(Dataset excerpt Opens)

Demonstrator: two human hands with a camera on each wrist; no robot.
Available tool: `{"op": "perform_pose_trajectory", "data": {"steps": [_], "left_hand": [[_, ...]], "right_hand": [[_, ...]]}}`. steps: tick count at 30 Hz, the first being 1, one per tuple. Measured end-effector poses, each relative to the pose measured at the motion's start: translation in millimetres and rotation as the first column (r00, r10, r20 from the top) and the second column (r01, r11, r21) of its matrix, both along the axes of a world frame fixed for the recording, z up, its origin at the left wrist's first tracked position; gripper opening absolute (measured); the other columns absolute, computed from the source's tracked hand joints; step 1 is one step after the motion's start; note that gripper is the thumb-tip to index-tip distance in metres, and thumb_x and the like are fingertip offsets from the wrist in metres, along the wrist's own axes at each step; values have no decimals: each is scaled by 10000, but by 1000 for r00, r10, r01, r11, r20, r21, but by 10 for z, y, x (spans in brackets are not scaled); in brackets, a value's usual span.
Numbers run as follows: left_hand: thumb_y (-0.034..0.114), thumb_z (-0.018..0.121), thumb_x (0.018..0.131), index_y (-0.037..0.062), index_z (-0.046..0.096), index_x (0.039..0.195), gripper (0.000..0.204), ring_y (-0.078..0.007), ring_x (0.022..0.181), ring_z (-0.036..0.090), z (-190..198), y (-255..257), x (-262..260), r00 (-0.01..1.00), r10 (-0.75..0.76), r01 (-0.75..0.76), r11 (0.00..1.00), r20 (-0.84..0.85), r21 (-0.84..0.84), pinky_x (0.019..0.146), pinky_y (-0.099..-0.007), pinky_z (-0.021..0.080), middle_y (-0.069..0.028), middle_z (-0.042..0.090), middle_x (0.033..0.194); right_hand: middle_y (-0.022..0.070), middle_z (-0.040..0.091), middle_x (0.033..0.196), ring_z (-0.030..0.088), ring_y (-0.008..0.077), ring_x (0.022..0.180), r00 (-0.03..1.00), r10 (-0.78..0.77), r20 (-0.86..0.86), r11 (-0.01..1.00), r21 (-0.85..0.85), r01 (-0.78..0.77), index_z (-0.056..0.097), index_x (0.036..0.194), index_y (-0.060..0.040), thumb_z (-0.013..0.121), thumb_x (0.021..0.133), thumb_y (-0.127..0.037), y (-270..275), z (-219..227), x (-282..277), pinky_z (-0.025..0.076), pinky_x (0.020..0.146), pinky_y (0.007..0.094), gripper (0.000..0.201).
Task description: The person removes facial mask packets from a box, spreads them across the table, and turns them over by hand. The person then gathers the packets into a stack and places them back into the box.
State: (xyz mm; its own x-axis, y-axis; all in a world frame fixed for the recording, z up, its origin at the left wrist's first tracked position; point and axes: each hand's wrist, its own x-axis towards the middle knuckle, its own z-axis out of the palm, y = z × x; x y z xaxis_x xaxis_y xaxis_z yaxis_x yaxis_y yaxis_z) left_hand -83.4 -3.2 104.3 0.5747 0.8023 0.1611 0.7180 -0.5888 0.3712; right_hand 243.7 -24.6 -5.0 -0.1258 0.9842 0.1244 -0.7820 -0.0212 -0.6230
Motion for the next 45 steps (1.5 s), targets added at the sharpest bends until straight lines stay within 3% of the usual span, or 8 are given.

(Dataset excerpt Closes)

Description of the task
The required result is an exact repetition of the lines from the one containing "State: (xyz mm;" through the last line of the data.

Answer to this exercise
State: (xyz mm; its own x-axis, y-axis; all in a world frame fixed for the recording, z up, its origin at the left wrist's first tracked position; point and axes: each hand's wrist, its own x-axis towards the middle knuckle, its own z-axis out of the palm, y = z × x; x y z xaxis_x xaxis_y xaxis_z yaxis_x yaxis_y yaxis_z) left_hand -83.4 -3.2 104.3 0.5747 0.8023 0.1611 0.7180 -0.5888 0.3712; right_hand 243.7 -24.6 -5.0 -0.1258 0.9842 0.1244 -0.7820 -0.0212 -0.6230
Motion for the next 45 steps (1.5 s), targets added at the sharpest bends until straight lines stay within 3% of the usual span, or 8 are given.

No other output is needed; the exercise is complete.